## Your task:
Restate the data word for word. Leave the pictures out.

===== Data supplied =====

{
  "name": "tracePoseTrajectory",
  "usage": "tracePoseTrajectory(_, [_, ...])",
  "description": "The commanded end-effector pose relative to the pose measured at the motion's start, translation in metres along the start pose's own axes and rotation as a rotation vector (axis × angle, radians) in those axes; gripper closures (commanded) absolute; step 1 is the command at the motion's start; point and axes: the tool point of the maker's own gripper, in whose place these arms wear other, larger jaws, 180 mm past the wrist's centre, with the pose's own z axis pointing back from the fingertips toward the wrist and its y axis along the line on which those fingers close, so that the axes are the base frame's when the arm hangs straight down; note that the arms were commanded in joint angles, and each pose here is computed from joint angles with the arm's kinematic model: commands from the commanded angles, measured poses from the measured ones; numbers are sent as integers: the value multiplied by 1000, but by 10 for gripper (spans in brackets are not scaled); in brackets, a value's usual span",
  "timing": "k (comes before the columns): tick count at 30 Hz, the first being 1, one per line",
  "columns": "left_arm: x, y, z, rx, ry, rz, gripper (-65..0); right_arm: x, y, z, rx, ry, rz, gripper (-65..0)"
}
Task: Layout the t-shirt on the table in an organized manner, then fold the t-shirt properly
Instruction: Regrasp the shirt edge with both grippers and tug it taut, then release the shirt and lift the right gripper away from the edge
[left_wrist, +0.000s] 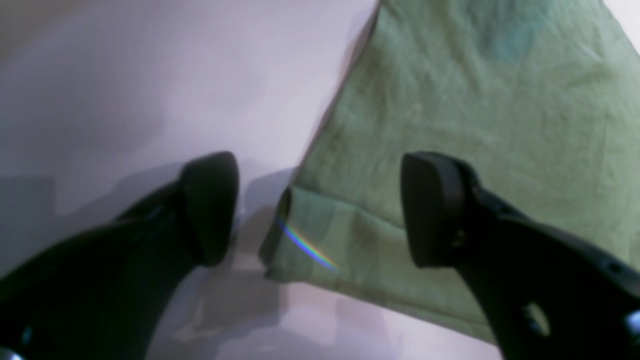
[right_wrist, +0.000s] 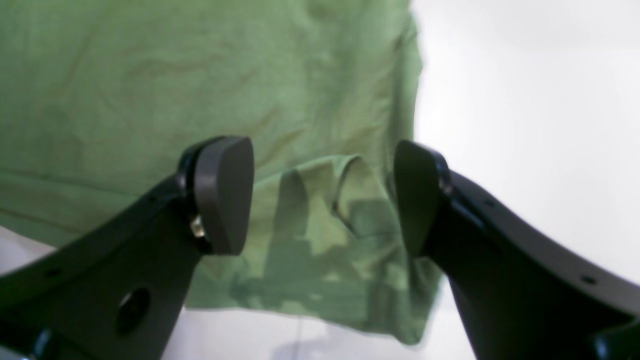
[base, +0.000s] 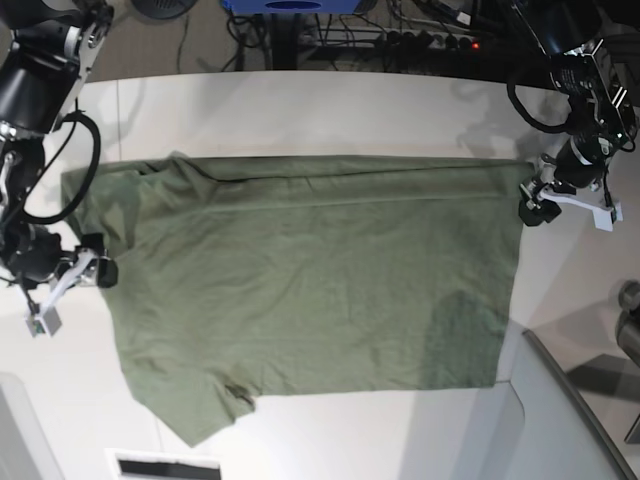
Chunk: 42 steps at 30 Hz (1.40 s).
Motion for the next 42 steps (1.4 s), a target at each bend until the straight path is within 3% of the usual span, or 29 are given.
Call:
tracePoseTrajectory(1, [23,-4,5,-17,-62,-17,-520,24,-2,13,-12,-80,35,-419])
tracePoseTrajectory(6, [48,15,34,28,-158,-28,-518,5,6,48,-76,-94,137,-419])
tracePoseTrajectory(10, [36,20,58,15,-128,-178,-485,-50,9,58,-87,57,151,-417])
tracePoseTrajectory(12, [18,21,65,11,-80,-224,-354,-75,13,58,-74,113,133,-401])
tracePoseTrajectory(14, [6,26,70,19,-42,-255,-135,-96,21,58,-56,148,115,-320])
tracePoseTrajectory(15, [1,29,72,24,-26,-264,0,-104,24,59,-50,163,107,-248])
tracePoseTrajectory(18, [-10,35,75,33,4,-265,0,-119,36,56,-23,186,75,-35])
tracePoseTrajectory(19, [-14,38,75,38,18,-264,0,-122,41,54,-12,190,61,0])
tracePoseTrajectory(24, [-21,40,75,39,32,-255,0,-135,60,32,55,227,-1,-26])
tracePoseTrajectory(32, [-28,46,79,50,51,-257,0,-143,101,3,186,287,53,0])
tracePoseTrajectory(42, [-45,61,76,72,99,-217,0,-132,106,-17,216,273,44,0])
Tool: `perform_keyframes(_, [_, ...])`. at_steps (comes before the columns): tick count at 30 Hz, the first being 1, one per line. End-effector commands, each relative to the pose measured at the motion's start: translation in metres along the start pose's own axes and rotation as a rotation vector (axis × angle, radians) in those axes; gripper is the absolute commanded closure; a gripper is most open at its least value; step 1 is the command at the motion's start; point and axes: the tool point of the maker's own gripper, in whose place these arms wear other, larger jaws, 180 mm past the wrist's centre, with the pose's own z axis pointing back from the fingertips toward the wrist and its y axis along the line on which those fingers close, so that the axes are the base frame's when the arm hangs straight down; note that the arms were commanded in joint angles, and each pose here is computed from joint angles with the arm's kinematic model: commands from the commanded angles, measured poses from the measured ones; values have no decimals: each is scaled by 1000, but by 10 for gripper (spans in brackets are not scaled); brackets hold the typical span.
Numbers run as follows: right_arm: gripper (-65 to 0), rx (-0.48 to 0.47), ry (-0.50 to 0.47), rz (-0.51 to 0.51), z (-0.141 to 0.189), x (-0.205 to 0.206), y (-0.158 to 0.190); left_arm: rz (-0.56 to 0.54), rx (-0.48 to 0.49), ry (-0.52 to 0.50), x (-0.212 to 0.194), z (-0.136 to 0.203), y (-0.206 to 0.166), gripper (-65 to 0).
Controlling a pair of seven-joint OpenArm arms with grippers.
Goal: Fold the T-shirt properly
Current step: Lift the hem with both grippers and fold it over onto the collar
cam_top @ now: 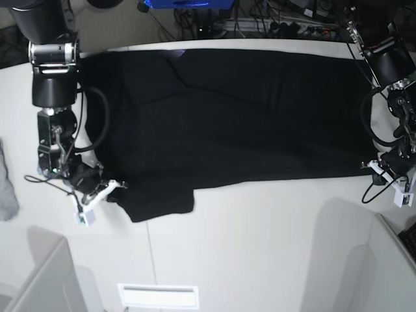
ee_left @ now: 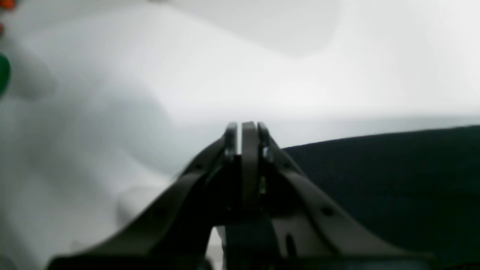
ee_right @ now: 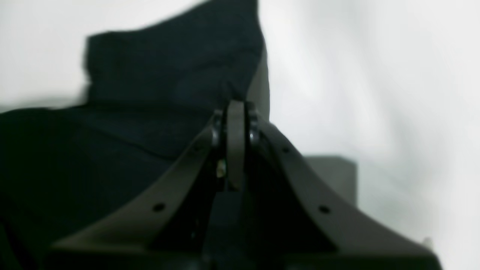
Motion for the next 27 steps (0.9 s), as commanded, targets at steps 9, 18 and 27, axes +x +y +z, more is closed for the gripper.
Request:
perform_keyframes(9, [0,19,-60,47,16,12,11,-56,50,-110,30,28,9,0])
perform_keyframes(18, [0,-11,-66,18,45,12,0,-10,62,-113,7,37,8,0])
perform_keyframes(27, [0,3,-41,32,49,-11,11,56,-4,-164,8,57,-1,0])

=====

## Solution to the exercise:
{
  "name": "tracePoseTrajectory",
  "usage": "tracePoseTrajectory(_, [_, ...])",
  "description": "The commanded end-effector pose relative to the pose measured at the motion's start, translation in metres along the start pose's own axes and rotation as a rotation vector (axis × angle, radians) in those axes; gripper closures (commanded) absolute; step 1 is the command at the motion's start; point and axes: the tool point of the maker's own gripper, in whose place these arms wear other, larger jaws, 180 mm past the wrist's centre, with the pose's own z axis pointing back from the fingertips toward the wrist and its y axis along the line on which those fingers close, so that the axes are the base frame's when the arm hangs straight down; note that the arms were commanded in joint angles, and each pose here is computed from joint angles with the arm's kinematic model: commands from the commanded angles, measured poses from the measured ones; numbers are sent as integers: the value multiplied by 1000, but by 10 for gripper (spans in brackets are not scaled); in brackets, a value's usual span",
  "timing": "k (comes before the columns): tick count at 30 Hz, the first being 1, one per line",
  "columns": "left_arm: x, y, z, rx, ry, rz, gripper (-65..0); right_arm: x, y, z, rx, ry, rz, gripper (-65..0)"
}
Task: Layout the t-shirt on the table in an organized manner, then fold the t-shirt properly
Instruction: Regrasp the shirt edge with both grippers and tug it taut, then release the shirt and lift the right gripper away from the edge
[left_wrist, +0.000s] 
[right_wrist, +0.000s] 
[base, +0.000s] 
Chunk: 42 steps at 30 Hz (1.40 s).
Motion for the next 42 steps (1.4 s), a target at each bend until the straight path is within 3% of the usual span, or 29 are given.
Call:
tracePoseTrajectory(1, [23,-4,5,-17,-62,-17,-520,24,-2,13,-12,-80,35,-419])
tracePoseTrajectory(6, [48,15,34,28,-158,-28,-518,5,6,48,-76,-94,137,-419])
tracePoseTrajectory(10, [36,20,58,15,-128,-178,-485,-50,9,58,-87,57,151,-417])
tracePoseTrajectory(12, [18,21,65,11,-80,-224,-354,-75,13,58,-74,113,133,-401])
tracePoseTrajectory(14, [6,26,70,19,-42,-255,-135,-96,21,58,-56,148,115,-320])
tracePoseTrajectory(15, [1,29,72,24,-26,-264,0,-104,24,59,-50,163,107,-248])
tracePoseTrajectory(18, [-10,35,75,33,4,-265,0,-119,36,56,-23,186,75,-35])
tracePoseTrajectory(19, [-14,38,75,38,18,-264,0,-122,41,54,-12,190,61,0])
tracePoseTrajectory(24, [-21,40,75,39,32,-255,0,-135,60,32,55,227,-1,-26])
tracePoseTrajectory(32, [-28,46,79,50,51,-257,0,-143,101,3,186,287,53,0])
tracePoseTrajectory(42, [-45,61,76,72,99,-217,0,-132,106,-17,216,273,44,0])
Tool: `perform_keyframes(_, [_, ...])`. at_steps (comes before the columns): tick count at 30 Hz, the first being 1, one per line. End-effector commands, each relative to the pose measured at the motion's start: translation in metres along the start pose's own axes and rotation as a rotation vector (axis × angle, radians) in those axes; gripper is the absolute commanded closure; a gripper is most open at its least value; step 1 is the command at the motion's start; point and axes: the tool point of the maker's own gripper, in whose place these arms wear other, larger jaws, 180 mm past the wrist's centre, with the pose's own z axis pointing back from the fingertips toward the wrist and its y axis along the line on which those fingers close, so that the axes are the base frame's when the arm hangs straight down; note that the arms were commanded in joint angles, and each pose here is computed from joint angles with the arm's kinematic model: commands from the commanded angles, measured poses from the measured ones; values have no decimals: each is scaled by 1000, but by 10 for gripper (spans in brackets are not scaled); brackets hold the typical span.
Numbers run as follows: right_arm: gripper (-65 to 0), rx (-0.48 to 0.47), ry (-0.50 to 0.47), rz (-0.51 to 0.51), z (-0.141 to 0.189), x (-0.205 to 0.206), y (-0.158 to 0.190); left_arm: rz (-0.56 to 0.54), rx (-0.48 to 0.49), ry (-0.52 to 0.50), x (-0.212 to 0.194), z (-0.136 to 0.203), y (-0.206 to 0.166), gripper (-65 to 0).
Controlling a pair of seven-joint OpenArm arms with grippers.
Goal: Fold the T-shirt properly
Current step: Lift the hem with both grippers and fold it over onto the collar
cam_top @ now: 
ee_left @ now: 
ee_right @ now: 
Motion for the next 27 steps (0.9 s), as commanded, targets at steps 9, 18 and 27, axes +x +y +z, more is closed for the gripper.
Request:
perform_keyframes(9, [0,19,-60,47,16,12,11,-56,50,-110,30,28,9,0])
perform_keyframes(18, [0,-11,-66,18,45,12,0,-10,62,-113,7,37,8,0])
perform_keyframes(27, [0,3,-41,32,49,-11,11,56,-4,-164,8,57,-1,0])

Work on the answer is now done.